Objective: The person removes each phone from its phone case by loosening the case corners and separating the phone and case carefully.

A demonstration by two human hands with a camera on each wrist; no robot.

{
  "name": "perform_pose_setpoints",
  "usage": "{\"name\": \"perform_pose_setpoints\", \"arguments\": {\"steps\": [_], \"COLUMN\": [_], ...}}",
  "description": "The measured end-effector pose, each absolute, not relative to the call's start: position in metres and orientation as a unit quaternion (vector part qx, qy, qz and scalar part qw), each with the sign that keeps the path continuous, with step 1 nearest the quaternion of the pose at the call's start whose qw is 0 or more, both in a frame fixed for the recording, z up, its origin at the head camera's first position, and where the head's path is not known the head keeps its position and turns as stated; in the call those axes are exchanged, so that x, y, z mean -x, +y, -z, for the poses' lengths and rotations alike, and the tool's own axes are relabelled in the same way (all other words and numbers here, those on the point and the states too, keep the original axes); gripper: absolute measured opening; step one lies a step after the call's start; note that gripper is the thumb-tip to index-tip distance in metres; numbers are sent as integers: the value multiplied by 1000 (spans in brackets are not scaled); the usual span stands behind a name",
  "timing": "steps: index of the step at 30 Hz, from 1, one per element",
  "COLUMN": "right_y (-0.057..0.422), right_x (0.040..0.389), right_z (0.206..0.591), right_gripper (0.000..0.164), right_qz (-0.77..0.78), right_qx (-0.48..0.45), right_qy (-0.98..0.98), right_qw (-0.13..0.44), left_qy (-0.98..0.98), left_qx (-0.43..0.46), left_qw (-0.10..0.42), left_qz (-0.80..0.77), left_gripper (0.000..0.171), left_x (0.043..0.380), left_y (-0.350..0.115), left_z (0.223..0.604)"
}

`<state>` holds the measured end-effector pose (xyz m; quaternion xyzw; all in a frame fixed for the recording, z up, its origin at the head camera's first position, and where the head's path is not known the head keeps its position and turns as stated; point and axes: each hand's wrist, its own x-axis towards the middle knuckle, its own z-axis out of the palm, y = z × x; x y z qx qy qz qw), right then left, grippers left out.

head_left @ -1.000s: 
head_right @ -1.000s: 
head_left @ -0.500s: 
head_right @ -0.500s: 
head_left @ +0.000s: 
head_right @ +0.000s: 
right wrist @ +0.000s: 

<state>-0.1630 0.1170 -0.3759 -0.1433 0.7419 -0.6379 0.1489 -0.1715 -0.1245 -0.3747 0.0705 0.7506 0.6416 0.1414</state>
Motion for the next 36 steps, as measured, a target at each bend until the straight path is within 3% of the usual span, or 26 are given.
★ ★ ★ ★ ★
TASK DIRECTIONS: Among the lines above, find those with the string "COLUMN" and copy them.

TASK OUTPUT:
  "usage": "{\"name\": \"perform_pose_setpoints\", \"arguments\": {\"steps\": [_], \"COLUMN\": [_], ...}}",
  "COLUMN": "right_y (-0.057..0.422), right_x (0.040..0.389), right_z (0.206..0.591), right_gripper (0.000..0.164), right_qz (-0.77..0.78), right_qx (-0.48..0.45), right_qy (-0.98..0.98), right_qw (-0.13..0.44), left_qy (-0.98..0.98), left_qx (-0.43..0.46), left_qw (-0.10..0.42), left_qz (-0.80..0.77), left_gripper (0.000..0.171), left_x (0.043..0.380), left_y (-0.350..0.115), left_z (0.223..0.604)"

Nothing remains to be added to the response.